The following code successfully compiles, but gets a warning when using GHC 9.2.3 with -Wredundant-constraints
:
{-# LANGUAGE UndecidableInstances, FlexibleInstances #-}
class Functor f => C f where c :: f Int
instance (Functor f, Applicative f) => C f where c = pure 42
The resulting warning:
test.hs:5:10: warning: [-Wredundant-constraints]
• Redundant constraint: Functor f
• In the instance declaration for ‘C f’
|
5 | instance (Functor f, Applicative f) => C f where c = pure 42
| ^^^^^^^^^^^^^^^^^^^^^^^^^^^^^^^^^
However, if I remove this constraint, the code no longer type checks:
test.hs:5:10: error:
• Could not deduce (Functor f)
arising from the superclasses of an instance declaration
from the context: Applicative f
bound by the instance declaration at test.hs:5:10-29
Possible fix:
add (Functor f) to the context of the instance declaration
• In the instance declaration for ‘C f’
|
5 | instance Applicative f => C f where c = pure 42
| ^^^^^^^^^^^^^^^^^^^^
This confuses me.
Is this constraint truly redundant, or is it in fact necessary?
Intuitively I would say that it is redundant, as it is implied by Applicative f
already! But GHC begs to differ so I'm unsure.
CodePudding user response:
So, the Functor f
looks redundant, but it is needed to avoid a problem with recursive superclasses leading to a dictionary containing a superclass field that is actually bottom (i.e., an infinite loop at runtime when the superclass is implicitly accessed).

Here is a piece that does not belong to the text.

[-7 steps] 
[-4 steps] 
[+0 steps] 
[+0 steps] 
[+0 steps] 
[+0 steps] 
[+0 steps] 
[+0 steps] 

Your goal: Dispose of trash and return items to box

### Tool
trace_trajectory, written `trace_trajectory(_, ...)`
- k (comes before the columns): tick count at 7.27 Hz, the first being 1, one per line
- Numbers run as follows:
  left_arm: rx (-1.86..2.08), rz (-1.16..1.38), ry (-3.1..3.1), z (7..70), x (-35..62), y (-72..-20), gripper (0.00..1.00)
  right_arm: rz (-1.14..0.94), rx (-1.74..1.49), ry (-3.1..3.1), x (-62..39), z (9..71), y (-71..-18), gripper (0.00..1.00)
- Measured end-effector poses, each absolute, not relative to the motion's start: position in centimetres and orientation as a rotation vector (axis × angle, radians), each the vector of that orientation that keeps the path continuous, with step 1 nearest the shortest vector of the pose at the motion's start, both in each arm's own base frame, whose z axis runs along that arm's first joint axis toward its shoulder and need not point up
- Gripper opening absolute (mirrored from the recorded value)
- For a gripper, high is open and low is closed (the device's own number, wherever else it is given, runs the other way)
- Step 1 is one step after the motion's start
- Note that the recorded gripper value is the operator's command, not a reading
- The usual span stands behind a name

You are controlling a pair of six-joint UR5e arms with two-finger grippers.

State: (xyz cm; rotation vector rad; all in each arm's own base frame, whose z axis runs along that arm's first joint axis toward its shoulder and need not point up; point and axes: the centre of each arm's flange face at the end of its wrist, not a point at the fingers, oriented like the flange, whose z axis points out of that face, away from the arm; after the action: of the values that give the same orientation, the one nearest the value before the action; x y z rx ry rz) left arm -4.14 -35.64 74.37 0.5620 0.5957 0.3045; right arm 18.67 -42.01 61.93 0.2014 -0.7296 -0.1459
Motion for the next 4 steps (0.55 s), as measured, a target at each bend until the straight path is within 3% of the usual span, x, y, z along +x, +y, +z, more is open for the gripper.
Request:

There is an explanation in the compiler source compiler/GHC/Tc/TyCl/Instance.hs
, in the section titled "Recursive superclasses". The upshot is that when resolving the superclass Functor f
for the instance C f
, GHC isn't allowed to use Applicative f
to resolve Functor f
because Applicative f
isn't a "smaller dictionary" (see below) than C f
. By requiring that superclasses be resolved only through a chain of ever-smaller dictionaries, GHC can ensure that superclass resolution terminates.
In contrast, no Functor f
is needed in the instance definition for this similar example:
class Functor f => C f x
instance (Applicative f) => C f Int
because Applicative f
is a smaller dictionary than C f Int
, so GHC is allowed to use it.
"Smaller dictionary" here is used in a particular technical sense. The size of a dictionary is the number of constructors and variables in its type. So, Applicative f
is of size 2, while C f Int
is of size 3.
This means that Functor f
isn't actually redundant and so the warning is wrong. Issuing the warning looks like a GHC bug.